Caminó en silenció y con lentitud, cogió su
hacha y subió las escaleras hasta el exterior. Desde el resto de barcos se
agolpaban para poder verle, pero sin perder la calma que él transportaba, sin
montar jaleo. La flota de barcos era un único ser monstruoso y silencioso que
aguardaba ansioso a que la tormenta azotara las aguas calmas que reinaba.
El
semi-dios se quitó las vendas enrojecidas, se metió la mano en la herida del
abdomen, que comenzó a sangrar y, no sin cierta dificultad, se subió a un
lateral del barco. Observó la costa a
lo lejos, donde descansaba un pueblo, alzó la vista a la montaña y contempló a
un hombre con una túnica y un cuervo en la cabeza.
Sin
decir nada comenzó a introducir la mano en la herida con más violencia, pues
sólo quería arrancarse las entrañas hasta llegar al corazón para arrancárselo.
Entonces
se detuvo. Sacó la mano de la herida
sangrante y penetró con su mirada el mar, comenzando a ver lo único que puede verse más allá. La incertidumbre. No
apartó la mirada de las aguas enrojecidas por la sangre de su herida y
molestada por la madera los barcos; en ningún momento miró al cielo. Miró otra
vez al hombre de la montaña, me miró a mí. Vi cómo tiró el hacha al mar. Me retó.
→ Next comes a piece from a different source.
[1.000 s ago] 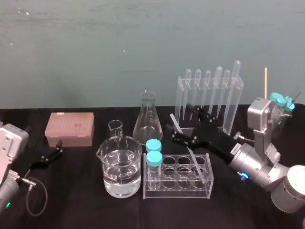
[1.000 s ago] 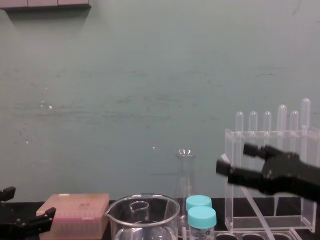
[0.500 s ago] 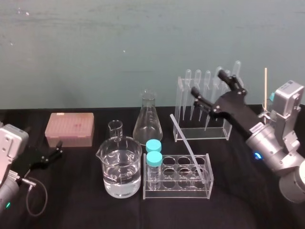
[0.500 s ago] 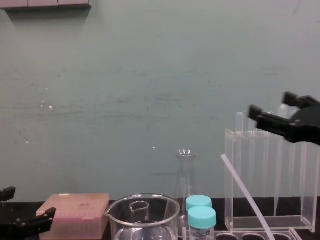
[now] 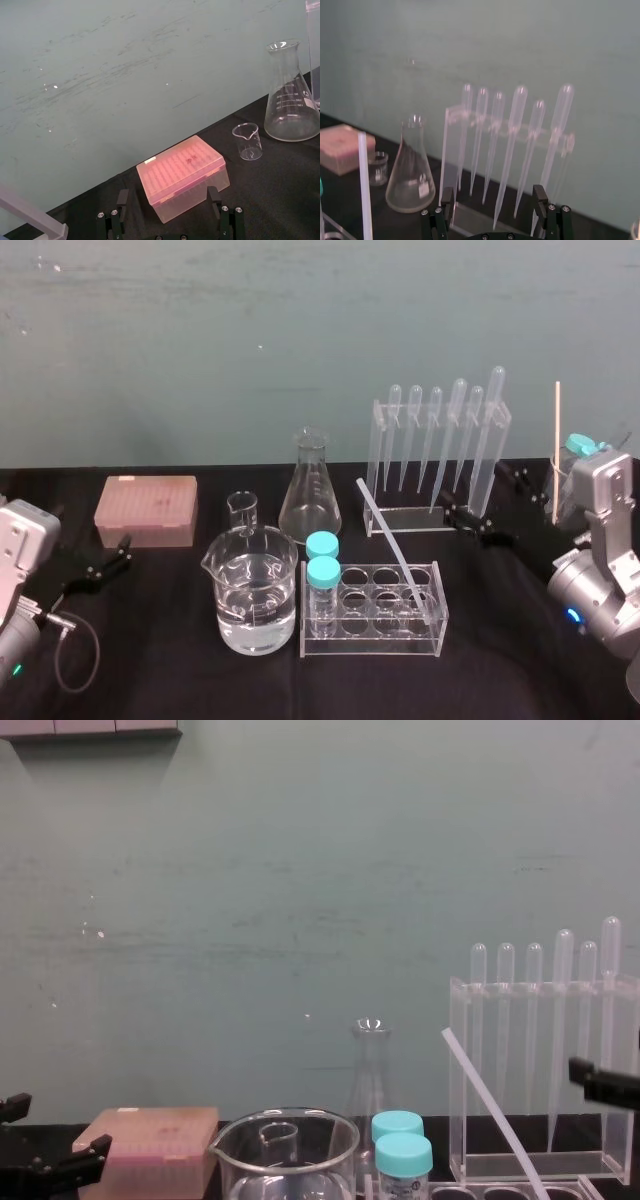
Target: Pick up the stirring rod with one hand, then place it down.
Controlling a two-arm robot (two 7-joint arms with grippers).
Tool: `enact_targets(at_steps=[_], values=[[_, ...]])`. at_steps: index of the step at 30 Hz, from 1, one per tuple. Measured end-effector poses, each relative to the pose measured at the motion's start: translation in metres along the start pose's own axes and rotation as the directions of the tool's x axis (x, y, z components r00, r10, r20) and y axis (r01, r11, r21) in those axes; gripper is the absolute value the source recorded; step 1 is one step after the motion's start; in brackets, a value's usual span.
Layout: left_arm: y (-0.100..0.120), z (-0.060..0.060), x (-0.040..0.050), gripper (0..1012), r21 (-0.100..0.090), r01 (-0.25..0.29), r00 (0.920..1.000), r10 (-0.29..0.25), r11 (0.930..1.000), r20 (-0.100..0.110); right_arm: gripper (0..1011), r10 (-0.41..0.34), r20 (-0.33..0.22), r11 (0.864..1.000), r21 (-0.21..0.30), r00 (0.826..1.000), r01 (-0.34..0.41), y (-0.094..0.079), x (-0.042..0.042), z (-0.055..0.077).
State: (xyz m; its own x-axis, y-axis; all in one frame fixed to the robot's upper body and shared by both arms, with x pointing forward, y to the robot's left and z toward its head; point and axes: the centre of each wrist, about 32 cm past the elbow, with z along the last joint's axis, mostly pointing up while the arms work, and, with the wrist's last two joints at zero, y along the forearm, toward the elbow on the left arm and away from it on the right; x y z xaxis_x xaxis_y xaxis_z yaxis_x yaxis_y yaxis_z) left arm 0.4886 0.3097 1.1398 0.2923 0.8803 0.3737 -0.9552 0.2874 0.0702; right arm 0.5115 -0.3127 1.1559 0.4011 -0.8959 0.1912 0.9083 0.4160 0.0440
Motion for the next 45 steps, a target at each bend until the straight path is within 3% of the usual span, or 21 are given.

Después volvió a mirar al mar.
No
esperaba ver a Njöror en las profundidades. No esperaba ver nada, sólo esperaba
no verme a mí. Hubiera deseado que yo fuese Hela, pues no estaría sola más
allá. Tal vez en tiempos pretéritos hubiese intentado matar a mi cuervo
pensando que se trataba del propio Odín. Pero él ya lo había comprendido: yo
era sólo yo, ni un hombre ni una mujer, solo alguien que le esperaba para
llevarle a la sinrazón de la inexistencia y al que nunca había dado órdenes o
manipulado como muchos pensaban.
Para
él sólo había una salida, lejos de la garra de mi cuervo, de mi mirada.
El
silencio hablaba, se movía y me susurraba muchas cosas, pero una destacaba
sobre todas. Miedo. El silencio comenzaba a envolverme segundos antes de
romperse tras la acción de aquel hombre.
Pude
oír cómo se hacía añicos cuando aquel ser maldito por la verdad se dejaba caer
al agua. Esta vez el sonido también me transmitía miedo, no sólo el suyo, sino
también el del resto de navegantes que, de alguna manera, habían comprendido la
verdad: estaban solos y sólo me tenían a mí, esperando en lo alto de aquella
montaña
El
sonido del terror se convirtió en imágenes que reflejaban el pavor de los
incautos cuya única confianza residía en aquel hombre que se había arrojado por
la borda. Algunos barcos se daban la vuelta, temerosos de lo que les aguardaba
sin él en la batalla, otros se tiraban al agua siguiéndole a él y algunos de
ellos, llevados por la más absoluta locura, encontraron el resultado que
buscaban: me encontraron a mí aun sin mirar hacia las montañas, pues pronto
empezaron a gritarse unos a otros, los gritos sucedieron al sonido del metal
desenvainándose y a su vez el del metal al de la carne perforada y los gritos
de dolor. El caos resonó durante horas en esa costa, pero nunca llegó a la
ciudad ignorante de tal barbarie sin sentido. El sonido del miedo nunca provino
de aquellos ciudadanos que descansaban cerca de mí constantemente, pero lejos
de la verdad enloquecedora.
Sobre
el mar se desató el infierno, bajo las profundidades de aquel mar teñido de
sangre y coronado con fuego residía el paraíso.
Yo
no puedo deciros qué encontró aquel torturado vikingo, solo vosotros podéis
buscarlo si queréis conocerlo. Pero he de recordaros que yo nunca fui retado
realmente por aquel hombre hasta aquel día, y que yo no le esperaba bajo el mar
sino sobre la montaña. Mi cuervo puede sobrevolar el mundo entero, ha
sobrevolado cada campo de batalla sembrado con los cadáveres fruto de su ira,
pero solo se estremeció cuando sobrevoló los restos de madera, carne, vísceras
y huesos que flotaban sobre aquel mar. Aquel vikingo no era un semi-dios, ni un
dios, ni un demonio. Aquel vikingo no era nadie, solo un hombre que pudo ver mi
cara de cerca, que vio lo que había tras mi mirada y que vio lo que no
alcanzaba a ella. Nunca más emergerá de las profundidades marítimas, pero jamás
volverá a caer en las oscuras y olvidadas profundidades montañosas.